# Memory Layout

This notebook deals with the relationship between performance and how effectively you exploit the computer's memory hierarchy. 

There are three major points you need to remember: 

1. When CPU runs an instruction it operates on things in the registers. If something is not in the CPU registers, the CPU needs to fetch the data from memory: this is SLOW!!!
2. The CPU first looks at L1 cache, then L2 cache then Main memory and then Swap space - L1, L2 caches are still small (order of megabytes), but hitting them often will give orders of magnitude performance gain as compared to hitting main memory that often
3. The computer optimistically brings things from main memory onto the caches when you access a chunk of data. Hence if you access data that is continuous in memory, they all get asynchronously brought into the cache and your program will be really fast.

### A brief aside: `mutable struct`s

So far, we've dealt only with `struct`s. The problem with structs is that they don't let you change its contents. Consider the following example:

In [None]:
struct Thing
    a::Int
end

In [None]:
x = Thing(1)
x.a = 2

If you'd like to change the value stored in your object, you must `mutable struct`s instead. 

In [None]:
mutable struct Thing2
    a::Int
end

In [None]:
x = Thing2(1)
x.a = 2
x

This looks convenient! Let's continue exploring `mutable struct`s for a bit.

In [None]:
abstract type TestType end

`abstract` types are types you can use represent abstract concepts. 
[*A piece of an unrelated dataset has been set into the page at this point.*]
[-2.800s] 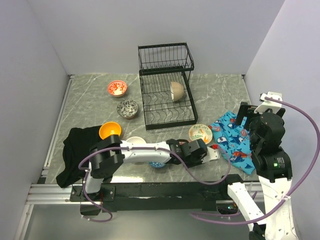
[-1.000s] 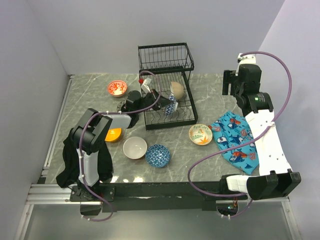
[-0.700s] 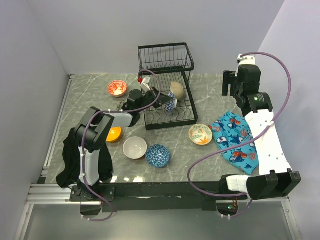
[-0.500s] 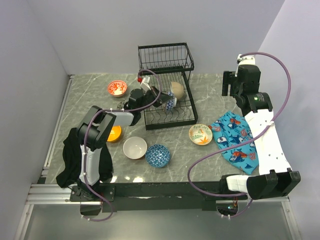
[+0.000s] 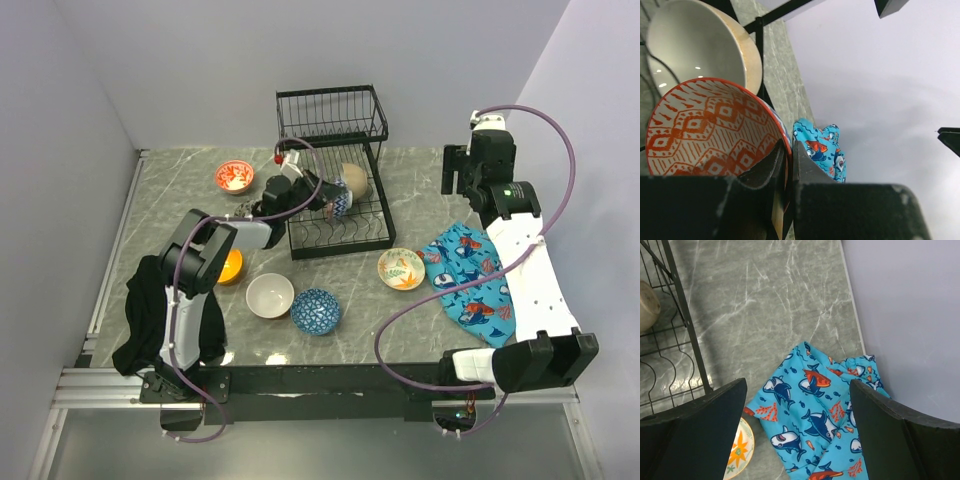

For example, "car" can be an abstract type, which doesn't commit to any specifics, while concrete types like "Porche" would be very specific.

Now, types can have subtypes. Recall `Integer` represents a bunch a different Integer types. More specifically, `Int64` and `Int32` are **subtypes** of `Int64` and conversely, `Integer` is the **supertype** of `Int64` and `Int32`. 

Okay, now let's create a subtype of `TestType`: 

In [None]:
mutable struct Typ <: TestType
    x::Int16
    y::Int16
end

We already know how to overload `+`.

In [None]:
Base.:+(a::T, b::T) where {T<:TestType} = T(a.x+b.x, a.y+b.y)

In [None]:
Typ(2,2) + Typ(4,4)

Now let's start thinking about sizes, specifically: sizes of objects in memory. 

The size of `Typ` is 4 bytes.

In [None]:
sizeof(Typ(2,2))

In [None]:
@time typ_arr = [Typ(i%127,i%127) for i=1:10^6];

Notice the allocation. 


In [None]:
sizeof(typ_arr)

**Claim**: This array is bigger than it should be!! Can you see why?

In [None]:
sizeof(typ_arr) / 10^6 # bytes per object

This is because mutable objects are **passed by reference**!! The objects are being "boxed".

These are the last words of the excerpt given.